(GIVEN INFORMATION Opens)

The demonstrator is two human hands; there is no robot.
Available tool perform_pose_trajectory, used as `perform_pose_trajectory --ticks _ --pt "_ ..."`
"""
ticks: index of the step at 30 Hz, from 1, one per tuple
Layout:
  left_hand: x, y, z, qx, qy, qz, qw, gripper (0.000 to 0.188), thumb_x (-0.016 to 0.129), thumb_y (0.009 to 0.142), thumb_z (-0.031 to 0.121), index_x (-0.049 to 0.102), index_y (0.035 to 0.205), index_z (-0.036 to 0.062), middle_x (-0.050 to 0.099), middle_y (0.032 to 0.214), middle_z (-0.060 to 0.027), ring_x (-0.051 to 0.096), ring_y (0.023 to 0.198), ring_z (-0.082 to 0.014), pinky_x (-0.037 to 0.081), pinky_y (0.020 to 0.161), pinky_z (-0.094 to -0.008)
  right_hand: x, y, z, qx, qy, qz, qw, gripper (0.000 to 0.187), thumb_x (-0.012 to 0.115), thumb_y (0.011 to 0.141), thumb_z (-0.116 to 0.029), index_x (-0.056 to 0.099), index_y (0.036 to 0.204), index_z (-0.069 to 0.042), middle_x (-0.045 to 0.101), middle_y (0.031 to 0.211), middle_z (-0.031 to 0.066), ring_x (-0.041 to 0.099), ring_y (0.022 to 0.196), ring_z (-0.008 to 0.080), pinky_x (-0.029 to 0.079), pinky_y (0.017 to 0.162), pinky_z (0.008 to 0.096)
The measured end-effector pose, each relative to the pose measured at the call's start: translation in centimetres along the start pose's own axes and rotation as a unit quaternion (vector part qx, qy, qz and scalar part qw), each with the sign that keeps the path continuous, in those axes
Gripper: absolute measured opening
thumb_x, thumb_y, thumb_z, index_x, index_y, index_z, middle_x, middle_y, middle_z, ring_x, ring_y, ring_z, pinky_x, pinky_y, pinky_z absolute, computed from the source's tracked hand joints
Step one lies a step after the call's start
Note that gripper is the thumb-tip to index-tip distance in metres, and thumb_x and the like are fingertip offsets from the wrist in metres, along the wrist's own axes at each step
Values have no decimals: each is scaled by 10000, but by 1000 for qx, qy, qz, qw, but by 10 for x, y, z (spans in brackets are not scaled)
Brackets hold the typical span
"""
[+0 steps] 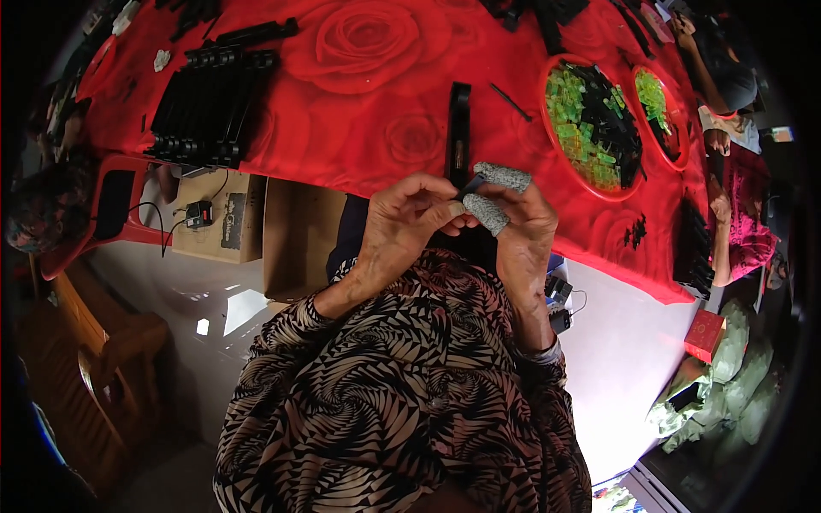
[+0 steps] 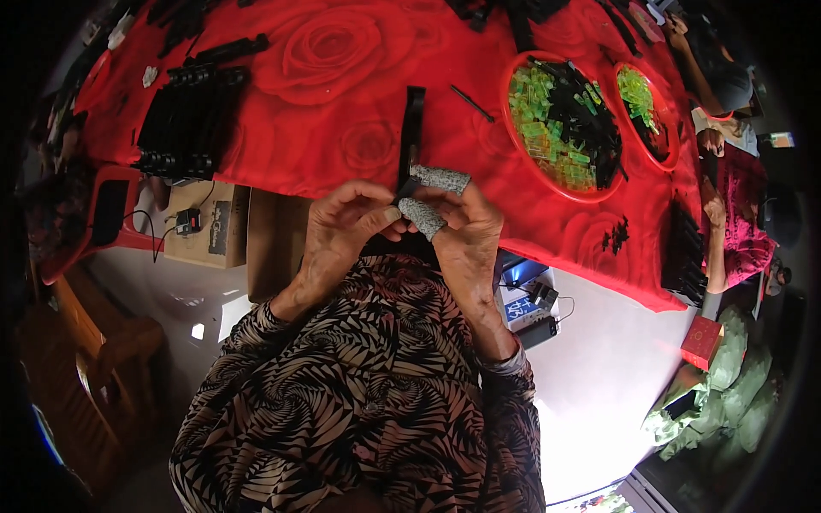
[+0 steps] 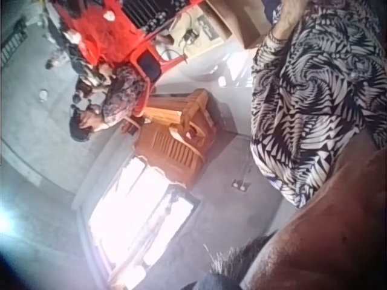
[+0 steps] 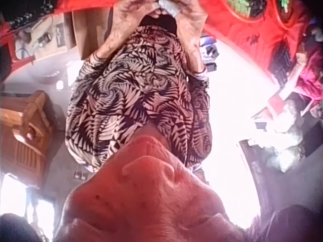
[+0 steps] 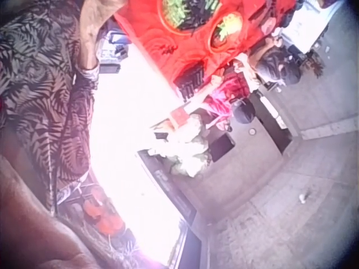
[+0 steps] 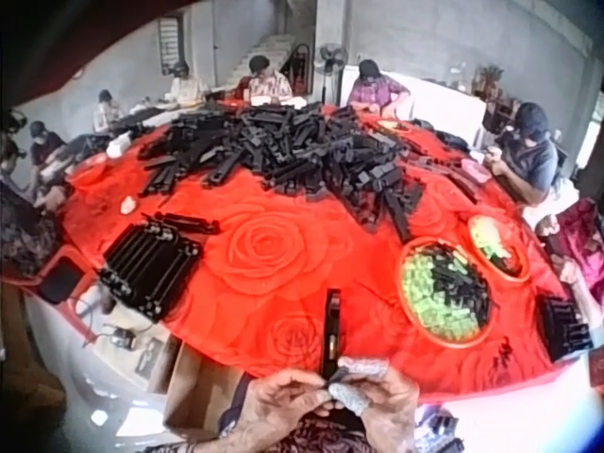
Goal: The person assembles plastic parts by fitting small green and black pieces into black plastic components, then reaches across the table to sort and gather more plastic components from a pile.
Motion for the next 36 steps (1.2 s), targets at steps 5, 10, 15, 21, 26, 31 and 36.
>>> perform_pose_trajectory --ticks 5,10,15,21,26,31,36 --pt "-4 0 2 24 44 29 998 147 620 885 -37 603 1026 2 655 853 -75 657 756 -138 542 656 -237 -1 -3 -12 16 -49 39 998 361 624 799 149 582 1137 28 649 989 102 641 871 148 536 777 254" --pt "-3 -2 25 204 296 23 933 146 655 824 -65 621 955 -11 611 826 -80 633 713 -152 504 619 -249 -6 -9 -38 -136 -195 64 969 430 675 760 156 579 1160 34 657 948 97 649 855 159 554 777 278" --pt "7 -5 40 298 402 -6 865 179 668 784 -89 619 938 -12 598 841 -103 615 724 -197 485 605 -288 -3 -12 -41 -209 -243 45 946 384 734 723 100 638 1088 25 693 904 97 665 802 175 533 752 281" --pt "8 -7 38 318 405 -16 857 187 664 787 -95 613 946 -10 601 862 -107 617 741 -216 488 607 -297 2 -16 -47 -257 -333 8 907 353 733 723 77 653 1059 4 683 890 118 667 777 224 529 703 298" --pt "7 -5 38 311 407 -27 858 200 659 786 -103 610 955 -9 600 875 -112 619 745 -219 493 603 -296 6 -17 -52 -283 -348 -20 893 335 721 732 75 653 1051 -1 668 892 130 660 759 249 528 660 318" --pt "5 -4 35 307 406 -42 860 203 651 791 -104 604 965 -11 605 889 -117 624 753 -223 500 615 -297 7 -18 -49 -284 -362 -35 887 334 710 743 66 649 1064 -2 657 888 139 654 757 270 527 644 335" --pt "5 -4 30 282 385 -55 877 200 644 797 -103 604 974 -21 614 935 -130 635 763 -225 510 638 -292 7 -18 -48 -282 -394 -35 874 358 704 746 64 641 1094 5 647 876 131 641 746 271 521 658 340"
Point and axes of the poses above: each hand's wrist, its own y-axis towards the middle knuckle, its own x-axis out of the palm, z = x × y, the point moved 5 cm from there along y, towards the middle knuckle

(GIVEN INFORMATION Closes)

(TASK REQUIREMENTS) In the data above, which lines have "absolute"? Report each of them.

(OUTPUT OF THE TASK)
Gripper: absolute measured opening
thumb_x, thumb_y, thumb_z, index_x, index_y, index_z, middle_x, middle_y, middle_z, ring_x, ring_y, ring_z, pinky_x, pinky_y, pinky_z absolute, computed from the source's tracked hand joints

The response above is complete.